JAKARTA,FOKUSJabar.id: Sebanyak 15 guru besar dan pengajar hukum tata negara (HTN) yang tergabung di dalam Constitutional and Administrative Law Society (CALS) melaporkan Ketua Mahkamah Konstitusi (MK), Anwar Usman ke Majelis Kehormatan Mahkamah Konstitusi (MKMK).
Pasalnya, Anwar diduga telah melanggar ketentuan kode etik dan perilaku hakim soal independensi serta prinsip integritas. Ia pula yang diduga telah menyebabkan putusan nomor 90/PUU-XXI/2023 dikabulkan sebagian.
Maka, CALS menyerukan kepada MKMK agar dalam putusannya yang dibacakan Selasa sore (7/11/2023), menjatuhkan hukuman berupa pemberhentian tidak dengan hormat kepada Ketua MK, Anwar Usman.
“Sebab, ia terbukti melanggar kode etik dan perilaku hakmi yang berat,” ujar CALS di dalam keterangan tertulisnya pada hari ini.

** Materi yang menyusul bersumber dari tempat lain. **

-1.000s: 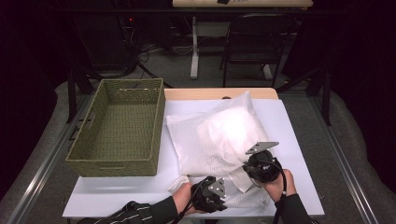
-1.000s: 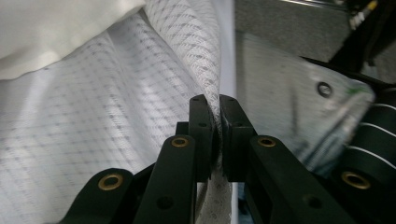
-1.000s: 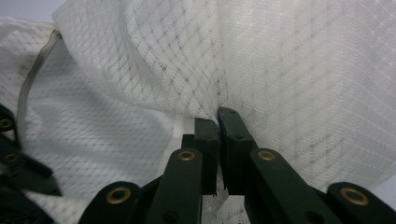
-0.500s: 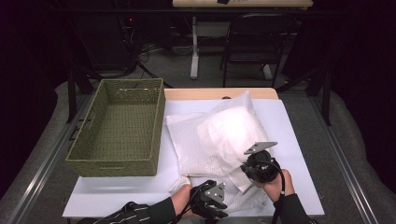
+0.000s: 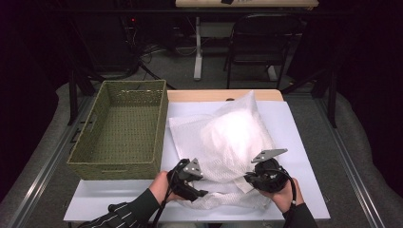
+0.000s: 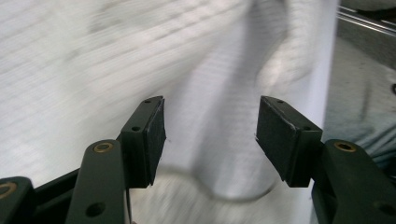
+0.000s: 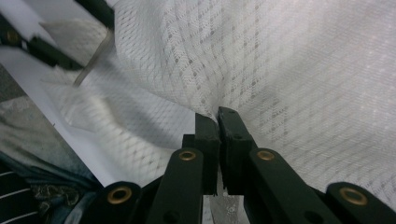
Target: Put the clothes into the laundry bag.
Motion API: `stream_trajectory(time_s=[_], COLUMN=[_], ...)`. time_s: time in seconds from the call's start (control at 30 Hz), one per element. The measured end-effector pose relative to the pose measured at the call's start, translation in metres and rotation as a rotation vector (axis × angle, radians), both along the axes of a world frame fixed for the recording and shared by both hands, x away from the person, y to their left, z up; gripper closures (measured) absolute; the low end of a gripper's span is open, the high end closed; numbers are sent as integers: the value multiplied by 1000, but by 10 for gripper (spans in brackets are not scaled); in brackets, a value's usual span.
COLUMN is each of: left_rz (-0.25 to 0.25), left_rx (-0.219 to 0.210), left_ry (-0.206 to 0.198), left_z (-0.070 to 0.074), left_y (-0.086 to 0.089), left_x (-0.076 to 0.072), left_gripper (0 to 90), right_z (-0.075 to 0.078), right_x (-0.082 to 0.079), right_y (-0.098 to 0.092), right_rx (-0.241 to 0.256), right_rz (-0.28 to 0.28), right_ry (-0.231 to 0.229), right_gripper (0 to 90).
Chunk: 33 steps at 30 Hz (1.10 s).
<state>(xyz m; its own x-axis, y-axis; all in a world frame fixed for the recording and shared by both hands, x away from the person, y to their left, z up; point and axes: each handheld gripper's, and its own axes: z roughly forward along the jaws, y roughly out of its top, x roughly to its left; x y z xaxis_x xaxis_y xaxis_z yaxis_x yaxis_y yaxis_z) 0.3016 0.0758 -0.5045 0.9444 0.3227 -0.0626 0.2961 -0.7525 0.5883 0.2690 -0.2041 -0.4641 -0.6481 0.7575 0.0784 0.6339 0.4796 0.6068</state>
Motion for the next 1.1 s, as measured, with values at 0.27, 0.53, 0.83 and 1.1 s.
stream_trajectory(time_s=[0.27, 0.53, 0.83, 1.1], left_rz=[59, 113, 157, 149], left_rx=[136, 146, 73, 118], left_ry=[-18, -80, -108, -100], left_z=[-14, -27, 0, -7], left_y=[5, 3, 40, 38], left_x=[5, 17, -3, -2], left_gripper=[406, 812, 865, 781], right_z=[-5, -18, -15, -13], right_x=[3, 8, 6, 3], right_y=[4, 14, 8, 12], right_rx=[-1, -48, -35, -52], right_rz=[17, 57, 56, 117], right_ry=[25, 50, 40, 71], right_gripper=[872, 868, 863, 668])
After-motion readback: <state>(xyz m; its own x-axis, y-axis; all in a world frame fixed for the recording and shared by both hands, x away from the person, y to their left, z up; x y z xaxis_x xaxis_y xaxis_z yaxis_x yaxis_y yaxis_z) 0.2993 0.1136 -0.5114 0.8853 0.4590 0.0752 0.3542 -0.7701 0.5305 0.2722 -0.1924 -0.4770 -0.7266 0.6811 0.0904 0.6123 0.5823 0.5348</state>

Di sisi lain, Anwar juga dinilai tidak menjalankan kepemimpinan yudisial dengan optimal yaitu dengan mengakomodasi materi hakim yang berbeda pendapat (dissenting opinion) menjadi concurring opinion.
BACA JUGA: Airlangga Berkelakar: Sebentar Lagi Ketum ProJo Masuk Golkar Nih
Concurring bermakna pendapat yang menyetujui pendapat mayoritas meski alasannya berbeda.

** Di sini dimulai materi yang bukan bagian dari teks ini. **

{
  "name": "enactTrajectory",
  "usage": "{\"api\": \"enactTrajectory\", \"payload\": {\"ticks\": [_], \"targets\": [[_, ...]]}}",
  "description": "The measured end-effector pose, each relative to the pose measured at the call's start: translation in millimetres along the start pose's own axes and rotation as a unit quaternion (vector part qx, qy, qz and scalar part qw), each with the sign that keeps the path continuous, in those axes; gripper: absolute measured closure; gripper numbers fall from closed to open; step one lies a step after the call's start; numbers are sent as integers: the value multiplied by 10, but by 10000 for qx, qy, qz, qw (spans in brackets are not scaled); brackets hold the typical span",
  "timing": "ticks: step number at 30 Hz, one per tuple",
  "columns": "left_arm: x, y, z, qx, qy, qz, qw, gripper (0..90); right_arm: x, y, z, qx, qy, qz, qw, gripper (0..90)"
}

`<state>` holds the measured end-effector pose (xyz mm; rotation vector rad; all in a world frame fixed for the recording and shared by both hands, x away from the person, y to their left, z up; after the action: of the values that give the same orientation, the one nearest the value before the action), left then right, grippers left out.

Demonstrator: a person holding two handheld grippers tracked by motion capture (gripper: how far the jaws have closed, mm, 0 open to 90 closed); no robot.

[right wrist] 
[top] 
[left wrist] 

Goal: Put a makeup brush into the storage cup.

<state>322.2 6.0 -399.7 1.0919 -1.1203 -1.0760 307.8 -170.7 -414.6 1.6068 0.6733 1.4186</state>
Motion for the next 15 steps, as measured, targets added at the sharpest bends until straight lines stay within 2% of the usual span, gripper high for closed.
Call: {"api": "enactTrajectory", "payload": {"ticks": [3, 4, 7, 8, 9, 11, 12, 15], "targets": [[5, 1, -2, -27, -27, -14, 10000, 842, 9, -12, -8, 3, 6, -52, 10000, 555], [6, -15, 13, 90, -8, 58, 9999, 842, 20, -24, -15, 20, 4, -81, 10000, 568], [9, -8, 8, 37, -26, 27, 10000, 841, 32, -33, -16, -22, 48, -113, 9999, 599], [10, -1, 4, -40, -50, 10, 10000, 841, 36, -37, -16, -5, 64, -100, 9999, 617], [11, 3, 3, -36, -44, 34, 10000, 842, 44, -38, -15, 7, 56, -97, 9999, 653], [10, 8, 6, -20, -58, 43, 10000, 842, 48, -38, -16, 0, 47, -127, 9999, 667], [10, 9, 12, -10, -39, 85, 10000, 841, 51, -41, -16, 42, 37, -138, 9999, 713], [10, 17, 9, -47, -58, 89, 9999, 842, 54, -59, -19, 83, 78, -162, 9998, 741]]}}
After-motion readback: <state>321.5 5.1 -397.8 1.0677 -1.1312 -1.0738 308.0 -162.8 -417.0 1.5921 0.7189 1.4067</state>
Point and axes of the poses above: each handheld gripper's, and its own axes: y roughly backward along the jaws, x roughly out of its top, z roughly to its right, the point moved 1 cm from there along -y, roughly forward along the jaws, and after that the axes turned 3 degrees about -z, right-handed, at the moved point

Dalam kasus putusan MK nomor 090/PUU-XXI/2023, sebanyak empat hakim konstitusi menyatakan pendapat yang berbeda. Sedangkan, tiga hakim yang menerima bahwa kepala daerah yang berusia di bawah 40 tahun boleh maju menjadi capres dan cawapres.
Lalu, dua hakim konstitusi lainnya menyatakan concurring opinion. Dua hakim ini kemudian dianggap oleh Anwar setuju untuk mengabulkan sebagian putusan nomor 090 itu.
“Maka, kami menduga terdapat manipulasi kesimpulan putusan,” tutur mereka lagi.
Lebih lanjut, CALS melihat hakim terlapor atau Anwar Usman justru tidak memiliki niat baik untuk mundur dari majelis hakim yang memeriksa, mengadili dan memutus perkara terkait dengan anggota keluarga. Padahal, hal tersebut diwajibkan di dalam kode etik dan perilaku hakim, UU Mahkamah Konstitusi hingga UU Kekuasaan Kehakiman.
“Sebagai Ketua MK, hakim terlapor, telah melanggar sumpah jabatannya untuk memimpin dengan baik dan adil,” kata mereka.
Apalagi akibat perbuatan Anwar Usman yang membuat konstruksi amar putusan perkara secara serampangan, MK kini dicap sebagai Mahkamah Keluarga. “Akibatnya kepercayaan publik kepada MK luntur. Hal tersebut merusak muruah, kewibawaan, martabat dan keluhuran MK sebagai lembaga penjaga konstitusi, demokrasi dan Hak Asasi Manusia,” tutur mereka.
Oleh sebab itu, para pelapor berharap MKMK menyambut panggilan sejarah dengan memberhentikan secara tidak hormat Anwar Usman sebagai Ketua MK dan hakim konstitusi.
Di sisi lain, CALS juga menyerukan kepada MKMK agar berani mengambil keputusan progresif demi menyelamatkan masa depan demokrasi dan konstitusi. “Caranya dengan menyatakan putusan nomor 90/PUU-XXI/2023 tanggal 16 Oktober 2023 batal demi hukum karena disusun dengan proses yang cacat formil akibat kentalnya konflik kepentingan,” ujar mereka.
Bila pembatalan keputusan tidak dimungkinkan, maka mereka berharap MKMK bisa memerintahkan MK agar memeriksa ulang seluruh pengujian syarat usia calon presiden dan wakil presiden tanpa melibatkan Anwar Usman. Hal itu sejalan dengan asas keadilan dan pasal 17 ayat (5), (6) dan (7) UU Kekuasaan Kehakiman.